[Exercise requirements]
Return every line of the data that contains the string "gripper".

[Data provided]
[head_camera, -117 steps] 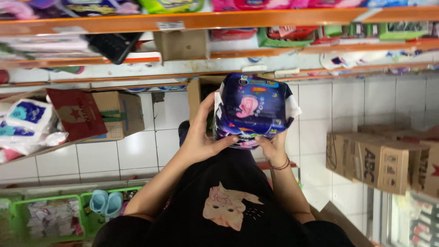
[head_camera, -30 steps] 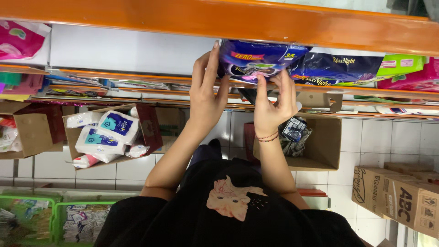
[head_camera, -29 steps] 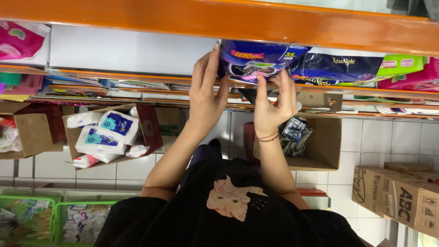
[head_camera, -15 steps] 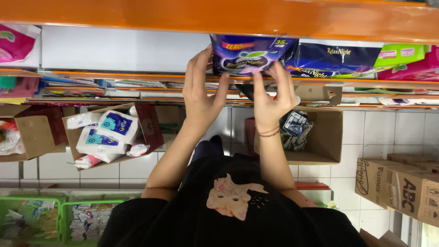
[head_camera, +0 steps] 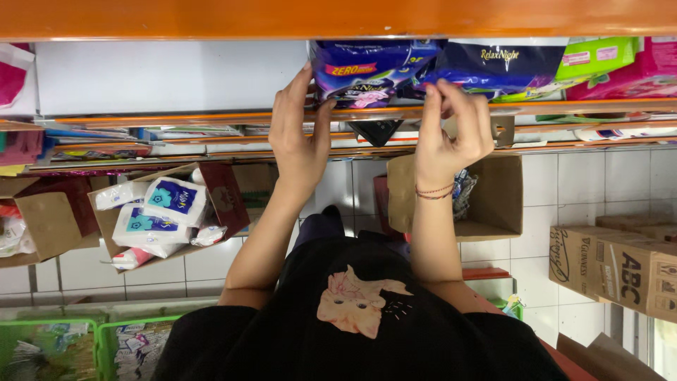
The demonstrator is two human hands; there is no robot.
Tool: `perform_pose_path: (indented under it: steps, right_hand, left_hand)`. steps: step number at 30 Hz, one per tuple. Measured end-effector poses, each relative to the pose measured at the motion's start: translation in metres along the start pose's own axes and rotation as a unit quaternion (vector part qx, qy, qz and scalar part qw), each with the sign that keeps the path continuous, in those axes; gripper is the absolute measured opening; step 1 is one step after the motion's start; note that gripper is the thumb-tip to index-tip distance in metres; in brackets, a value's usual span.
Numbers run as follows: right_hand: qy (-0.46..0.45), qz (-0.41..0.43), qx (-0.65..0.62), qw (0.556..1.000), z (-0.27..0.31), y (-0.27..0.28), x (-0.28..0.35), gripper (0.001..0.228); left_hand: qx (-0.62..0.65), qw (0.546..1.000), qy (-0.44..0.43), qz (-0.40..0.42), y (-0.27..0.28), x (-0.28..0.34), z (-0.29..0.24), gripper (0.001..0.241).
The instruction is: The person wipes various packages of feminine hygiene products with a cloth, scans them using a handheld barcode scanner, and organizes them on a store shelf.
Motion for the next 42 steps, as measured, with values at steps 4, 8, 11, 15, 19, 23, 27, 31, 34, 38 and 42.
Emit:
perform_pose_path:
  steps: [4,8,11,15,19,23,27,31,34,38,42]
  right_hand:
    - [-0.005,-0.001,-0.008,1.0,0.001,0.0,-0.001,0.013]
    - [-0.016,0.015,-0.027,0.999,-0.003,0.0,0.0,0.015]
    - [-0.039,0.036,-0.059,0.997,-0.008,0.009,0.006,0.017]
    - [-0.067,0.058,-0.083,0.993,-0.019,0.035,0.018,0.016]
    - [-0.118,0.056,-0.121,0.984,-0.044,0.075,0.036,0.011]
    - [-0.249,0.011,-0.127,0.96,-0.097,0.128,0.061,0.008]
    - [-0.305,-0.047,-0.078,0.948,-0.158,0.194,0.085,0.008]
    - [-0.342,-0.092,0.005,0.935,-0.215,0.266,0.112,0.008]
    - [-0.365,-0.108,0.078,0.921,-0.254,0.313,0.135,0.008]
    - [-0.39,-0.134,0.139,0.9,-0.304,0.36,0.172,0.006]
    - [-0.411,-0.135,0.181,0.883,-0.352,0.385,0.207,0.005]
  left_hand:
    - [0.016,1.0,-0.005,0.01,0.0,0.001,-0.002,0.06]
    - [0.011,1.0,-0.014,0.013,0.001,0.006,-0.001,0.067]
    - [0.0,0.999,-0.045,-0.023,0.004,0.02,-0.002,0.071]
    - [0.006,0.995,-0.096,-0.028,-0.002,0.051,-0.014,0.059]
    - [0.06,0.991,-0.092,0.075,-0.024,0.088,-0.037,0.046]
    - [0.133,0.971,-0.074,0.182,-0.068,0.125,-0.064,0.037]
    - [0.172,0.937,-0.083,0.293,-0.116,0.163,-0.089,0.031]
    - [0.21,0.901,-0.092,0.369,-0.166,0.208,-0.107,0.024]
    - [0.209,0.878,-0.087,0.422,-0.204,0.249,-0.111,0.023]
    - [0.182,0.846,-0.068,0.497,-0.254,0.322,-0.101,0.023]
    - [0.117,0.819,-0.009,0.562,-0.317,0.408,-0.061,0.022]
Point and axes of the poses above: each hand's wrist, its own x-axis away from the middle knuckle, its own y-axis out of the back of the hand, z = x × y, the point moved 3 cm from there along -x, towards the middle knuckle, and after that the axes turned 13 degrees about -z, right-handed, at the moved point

[Written answer]
Tool: `perform_pose_path: (indented under it: steps, right_hand, left_hand)`. steps: step number at 30 Hz, one per tuple. Measured end-effector poses, each relative to the pose measured at the motion's start: translation in metres along the start pose's own axes and rotation as a unit quaternion (vector part qx, qy, qz and scalar part qw), each with the sign that keeps the path continuous, in those axes; gripper is the absolute measured opening; step 1 is one step after the motion's start; note that gripper is the thumb-tip to index-tip distance in metres; in brackets, a value's usual span.
Numbers run as follows: right_hand: qy (-0.46..0.45), qz (-0.41..0.43), qx (-0.65..0.62), qw (0.556..1.000), z (-0.27..0.31), y (-0.27..0.28), x (-0.28..0.35), gripper (0.001..0.228); left_hand: qx (-0.62..0.65), qw (0.546..1.000), qy (-0.44..0.43), qz (-0.40..0.42), y (-0.27..0.28), x (-0.28..0.34), z (-0.29..0.24), gripper (0.001..0.241).

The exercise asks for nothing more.